Closed puraminy closed 2 years ago

puraminy commented 2 years ago

For the evaluation, I receive the following error:

...
  File "/home/pouramini/UnifiedSKG/utils/trainer.py", line 298, in prediction_step
    **gen_kwargs,
  File "/home/pouramini/UnifiedSKG/models/unified/prefixtuning.py", line 289, in generate
    bsz=bsz, sample_size=kwargs['num_beams'], description=description_representation, knowledge=knowledge_representation,
  File "/home/pouramini/UnifiedSKG/models/unified/prefixtuning.py", line 120, in get_prompt
    past_key_values = torch.cat([past_key_values, self.knowledge_trans(knowledge)], dim=1)
RuntimeError: Sizes of tensors must match except in dimension 0. Got 4 and 16 (The offending index is 0)

It seems when you use num_beam greater than 1 and it's used as sample_size in get_prompt method and is multiplied to batch_size, the mismatch occurs.

    def get_prompt(self, bsz=None, sample_size=1, description=None, knowledge=None):
        old_bsz = bsz
        bsz = bsz * sample_size
        input_tokens = self.input_tokens.unsqueeze(0).expand(bsz, -1)
        temp_control = self.wte(input_tokens)
        if description is not None:
            temp_control = temp_control + description.repeat_interleave(sample_size, dim=0).unsqueeze(1)
        past_key_values = self.control_trans(temp_control)  # bsz, seqlen, layer*emb
        if knowledge is not None:
            past_key_values = torch.cat([past_key_values, self.knowledge_trans(knowledge)], dim=1)
ChenWu98 commented 2 years ago

Hi,

Yes, another bug when setting knowledge_usage to separate.
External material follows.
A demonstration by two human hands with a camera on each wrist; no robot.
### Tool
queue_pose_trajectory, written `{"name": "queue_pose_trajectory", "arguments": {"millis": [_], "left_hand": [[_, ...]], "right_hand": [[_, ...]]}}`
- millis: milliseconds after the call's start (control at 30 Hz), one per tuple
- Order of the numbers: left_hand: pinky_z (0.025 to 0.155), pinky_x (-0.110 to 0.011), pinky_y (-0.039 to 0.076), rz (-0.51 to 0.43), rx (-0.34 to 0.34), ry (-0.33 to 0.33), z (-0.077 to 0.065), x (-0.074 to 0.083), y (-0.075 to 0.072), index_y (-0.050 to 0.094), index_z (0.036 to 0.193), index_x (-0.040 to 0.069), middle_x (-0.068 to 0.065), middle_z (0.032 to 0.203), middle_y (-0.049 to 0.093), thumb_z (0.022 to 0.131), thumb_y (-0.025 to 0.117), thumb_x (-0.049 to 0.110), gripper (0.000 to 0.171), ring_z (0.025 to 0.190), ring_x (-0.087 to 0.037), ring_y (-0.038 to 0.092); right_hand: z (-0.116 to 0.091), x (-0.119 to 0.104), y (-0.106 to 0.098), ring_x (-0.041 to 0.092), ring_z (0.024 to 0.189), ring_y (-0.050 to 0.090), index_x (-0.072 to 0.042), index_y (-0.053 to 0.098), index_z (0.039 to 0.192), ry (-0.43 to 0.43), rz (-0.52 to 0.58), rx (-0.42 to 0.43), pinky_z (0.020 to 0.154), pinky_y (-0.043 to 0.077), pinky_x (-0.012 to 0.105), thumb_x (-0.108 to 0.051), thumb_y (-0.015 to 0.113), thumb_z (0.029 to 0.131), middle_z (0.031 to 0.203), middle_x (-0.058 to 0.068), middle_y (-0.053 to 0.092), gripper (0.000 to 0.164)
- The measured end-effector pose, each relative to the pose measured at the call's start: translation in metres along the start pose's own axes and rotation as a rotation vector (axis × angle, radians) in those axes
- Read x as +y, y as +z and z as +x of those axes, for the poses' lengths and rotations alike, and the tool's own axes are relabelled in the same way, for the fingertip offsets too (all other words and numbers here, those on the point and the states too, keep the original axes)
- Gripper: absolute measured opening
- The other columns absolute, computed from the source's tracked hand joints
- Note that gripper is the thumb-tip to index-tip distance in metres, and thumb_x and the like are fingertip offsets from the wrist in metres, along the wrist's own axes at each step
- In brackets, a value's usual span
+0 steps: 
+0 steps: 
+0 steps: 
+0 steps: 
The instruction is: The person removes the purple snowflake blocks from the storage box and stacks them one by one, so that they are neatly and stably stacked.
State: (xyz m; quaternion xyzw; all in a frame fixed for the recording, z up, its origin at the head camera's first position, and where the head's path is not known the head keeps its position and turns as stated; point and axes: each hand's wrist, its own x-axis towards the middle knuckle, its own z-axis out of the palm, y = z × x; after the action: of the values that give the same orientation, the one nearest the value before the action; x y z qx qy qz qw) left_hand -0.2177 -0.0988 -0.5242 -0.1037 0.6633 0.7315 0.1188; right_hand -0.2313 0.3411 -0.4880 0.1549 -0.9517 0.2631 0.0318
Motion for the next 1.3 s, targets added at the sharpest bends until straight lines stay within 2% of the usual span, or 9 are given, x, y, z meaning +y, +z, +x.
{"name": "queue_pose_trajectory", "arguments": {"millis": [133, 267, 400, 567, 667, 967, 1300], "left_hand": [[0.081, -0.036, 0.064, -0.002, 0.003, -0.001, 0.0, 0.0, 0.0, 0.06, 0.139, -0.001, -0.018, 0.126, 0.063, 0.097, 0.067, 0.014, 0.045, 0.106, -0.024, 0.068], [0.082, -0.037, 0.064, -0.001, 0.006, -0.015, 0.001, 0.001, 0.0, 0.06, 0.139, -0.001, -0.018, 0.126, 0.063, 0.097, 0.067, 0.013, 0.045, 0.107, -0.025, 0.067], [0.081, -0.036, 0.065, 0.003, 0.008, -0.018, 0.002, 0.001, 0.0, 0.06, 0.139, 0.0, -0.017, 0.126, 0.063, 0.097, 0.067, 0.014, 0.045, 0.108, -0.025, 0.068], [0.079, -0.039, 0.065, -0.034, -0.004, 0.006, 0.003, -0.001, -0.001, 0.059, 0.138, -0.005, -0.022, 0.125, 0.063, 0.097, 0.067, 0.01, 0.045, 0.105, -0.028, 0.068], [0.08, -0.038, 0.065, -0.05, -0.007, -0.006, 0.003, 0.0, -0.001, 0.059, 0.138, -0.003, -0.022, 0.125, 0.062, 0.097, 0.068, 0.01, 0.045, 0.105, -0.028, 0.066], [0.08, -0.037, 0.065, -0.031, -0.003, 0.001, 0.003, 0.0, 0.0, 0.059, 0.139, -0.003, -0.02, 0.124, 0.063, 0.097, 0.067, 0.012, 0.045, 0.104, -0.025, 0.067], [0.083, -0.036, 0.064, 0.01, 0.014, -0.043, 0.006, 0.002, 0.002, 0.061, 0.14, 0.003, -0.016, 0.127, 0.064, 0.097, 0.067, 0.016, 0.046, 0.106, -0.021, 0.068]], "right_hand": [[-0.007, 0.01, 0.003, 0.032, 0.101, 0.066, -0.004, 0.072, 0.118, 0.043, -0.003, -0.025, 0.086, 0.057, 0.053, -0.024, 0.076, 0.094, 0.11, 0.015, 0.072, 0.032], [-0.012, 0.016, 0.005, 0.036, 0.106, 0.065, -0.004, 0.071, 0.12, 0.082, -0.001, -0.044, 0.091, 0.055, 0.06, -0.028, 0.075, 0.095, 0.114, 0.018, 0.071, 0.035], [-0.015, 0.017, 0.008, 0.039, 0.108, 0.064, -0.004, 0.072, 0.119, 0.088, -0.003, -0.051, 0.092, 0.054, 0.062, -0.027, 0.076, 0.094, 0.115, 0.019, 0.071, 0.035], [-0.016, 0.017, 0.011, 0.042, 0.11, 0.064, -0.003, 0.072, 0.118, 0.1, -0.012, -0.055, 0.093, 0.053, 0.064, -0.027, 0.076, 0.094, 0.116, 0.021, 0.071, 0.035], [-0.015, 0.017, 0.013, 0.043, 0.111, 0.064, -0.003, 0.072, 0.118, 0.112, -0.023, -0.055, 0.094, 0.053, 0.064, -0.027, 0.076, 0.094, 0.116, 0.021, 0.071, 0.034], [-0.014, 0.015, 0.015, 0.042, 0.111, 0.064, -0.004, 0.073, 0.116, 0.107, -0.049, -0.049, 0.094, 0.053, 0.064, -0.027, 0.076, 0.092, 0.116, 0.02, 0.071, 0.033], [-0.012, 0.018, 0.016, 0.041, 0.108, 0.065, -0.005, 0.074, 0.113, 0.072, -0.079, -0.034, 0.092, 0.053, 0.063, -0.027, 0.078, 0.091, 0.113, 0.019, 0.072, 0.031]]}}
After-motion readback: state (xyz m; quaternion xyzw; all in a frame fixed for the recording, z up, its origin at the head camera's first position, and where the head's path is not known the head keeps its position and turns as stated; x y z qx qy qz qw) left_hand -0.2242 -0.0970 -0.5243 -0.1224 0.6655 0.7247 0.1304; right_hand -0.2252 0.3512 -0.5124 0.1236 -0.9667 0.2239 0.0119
I tried to fix it in the latest commit.

puraminy commented 2 years ago

I applied the changes in commit, but I get the error in training:

1779, in training_step
    loss = self.compute_loss(model, inputs)
  File "/home/pouramini/anaconda3/lib/python3.9/site-packages/transformers/trainer.py", line 1811, in compute_loss
    outputs = model(**inputs)
  File "/home/pouramini/anaconda3/lib/python3.9/site-packages/torch/nn/modules/module.py", line 1102, in _call_impl
    return forward_call(*input, **kwargs)
  File "/home/pouramini/mt5-comet/comet/models/unified/prefixtuning.py", line 268, in forward
    past_prompt = self.get_prompt(
  File "/home/pouramini/mt5-comet/comet/models/unified/prefixtuning.py", line 123, in get_prompt
    past_key_values = torch.cat([past_key_values, self.knowledge_trans(knowledge.repeat_interleave(sample_size, dim=0).unsqueeze(1))], dim=1)
RuntimeError: Tensors must have same number of dimensions: got 3 and 4

Did you try it yourself?

puraminy commented 2 years ago

Thanks, now it works, I also removed unsqueeze part

ChenWu98 commented 2 years ago

Great!

puraminy commented 2 years ago

Thanks, now it's working!

ChenWu98 commented 2 years ago

Yea I just ran it on my server, and it also works. Thanks for pointing out this issue!